LOW-COST IS NO LONGER A GUARANTEE OF FUTURE SUCCESS
Instead, the problem is the lack of challenge.  Nobody at senior levels dares to say the obvious, that this is going to be a major disaster and needs to be stopped now.  Instead, groupthink takes over, and they convince themselves that someone else will shutdown.Iron ore Sept14

Yet a moment’s research would show that low-cost on its own is no guarantee of profitability in an over-supplied market.  Large companies rarely shutdown because of cost issues:

  • Even if they go bankrupt, there is always a new investor prepared to pay pennies on the dollar for a punt that things might get better
  • And failing that, governments will often nationalise the operation to preserve jobs and tax revenues

Plus, of course, much of the assumed demand in China has been fictional.  As the blog’s ‘Your Compass on China’ Research Note highlighted in June, more than 100 million tonnes of iron ore is currently in bonded warehouses in China, being used as collateral to finance the housing bubble.  That is 10% of the current market, on its own.
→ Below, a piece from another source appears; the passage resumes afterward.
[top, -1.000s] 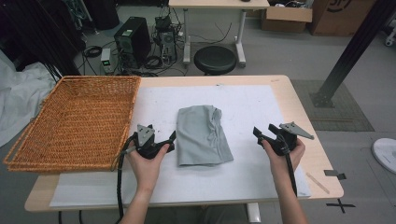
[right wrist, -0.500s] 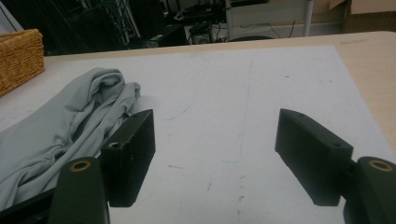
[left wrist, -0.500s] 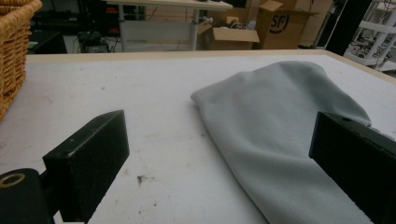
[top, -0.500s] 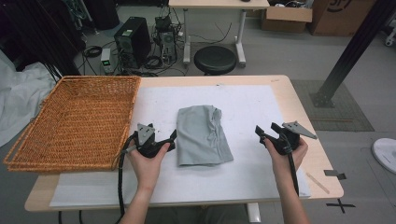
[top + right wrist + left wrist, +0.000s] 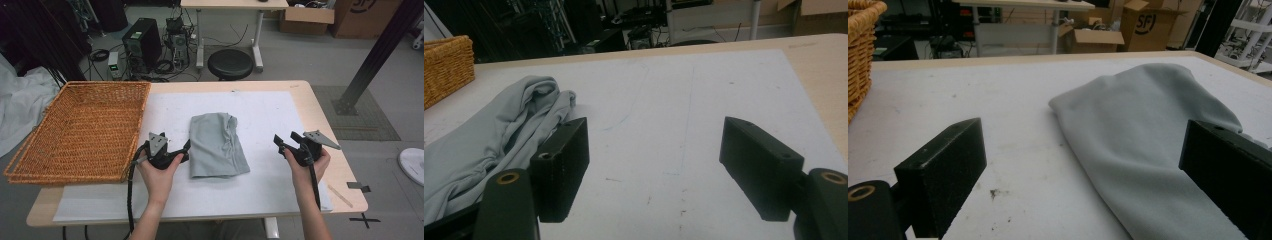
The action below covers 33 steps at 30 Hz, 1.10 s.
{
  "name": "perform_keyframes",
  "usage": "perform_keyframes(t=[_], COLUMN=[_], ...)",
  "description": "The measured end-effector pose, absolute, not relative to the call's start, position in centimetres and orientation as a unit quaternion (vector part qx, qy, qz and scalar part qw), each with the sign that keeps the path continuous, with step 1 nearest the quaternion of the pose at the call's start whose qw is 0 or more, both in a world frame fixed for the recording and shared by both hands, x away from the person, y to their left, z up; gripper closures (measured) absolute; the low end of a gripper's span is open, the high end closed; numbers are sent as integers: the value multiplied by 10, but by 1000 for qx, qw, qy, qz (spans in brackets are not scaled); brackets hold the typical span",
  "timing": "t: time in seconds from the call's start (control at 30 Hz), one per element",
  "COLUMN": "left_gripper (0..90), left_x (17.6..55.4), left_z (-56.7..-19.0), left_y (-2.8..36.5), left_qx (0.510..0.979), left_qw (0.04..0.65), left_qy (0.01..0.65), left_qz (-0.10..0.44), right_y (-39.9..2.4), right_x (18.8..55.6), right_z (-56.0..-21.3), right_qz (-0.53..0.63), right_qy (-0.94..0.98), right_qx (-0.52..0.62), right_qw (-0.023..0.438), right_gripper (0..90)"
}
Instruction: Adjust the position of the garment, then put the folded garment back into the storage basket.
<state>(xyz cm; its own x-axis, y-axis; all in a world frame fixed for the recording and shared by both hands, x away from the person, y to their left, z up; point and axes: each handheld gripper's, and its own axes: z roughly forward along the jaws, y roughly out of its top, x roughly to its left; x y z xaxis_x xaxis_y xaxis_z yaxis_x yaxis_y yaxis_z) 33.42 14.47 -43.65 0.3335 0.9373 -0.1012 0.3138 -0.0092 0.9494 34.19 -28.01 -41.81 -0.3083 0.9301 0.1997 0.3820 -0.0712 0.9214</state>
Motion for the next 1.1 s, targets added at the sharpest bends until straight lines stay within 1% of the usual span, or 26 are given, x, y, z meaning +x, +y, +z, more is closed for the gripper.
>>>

Thus it is wishful thinking by the producers to imagine that someone else will rescue them from their ill-advised investments.  As the chart shows, prices have already more than halved from their peak.

But prices are still more than five times the level of 10 years ago.  And so the logical direction is for them to continue downwards, by a long way, as it is most unlikely that Chinese developments will make them profitable.

Why should Chinese plants shutdown on economic grounds?  China’s declared policy is “socialism with Chinese characteristics”.  And it will not allow jobs to be lost if this means its government might lose power due to social unrest.

Already a Reuters analysis suggests local government and other subsidies were responsible for four-fifths of reported H1 profits in China’s steel industry.

This leads the blog to wonder whether someone needs to arrange for a classroom of children to point this out to mining company investors instead?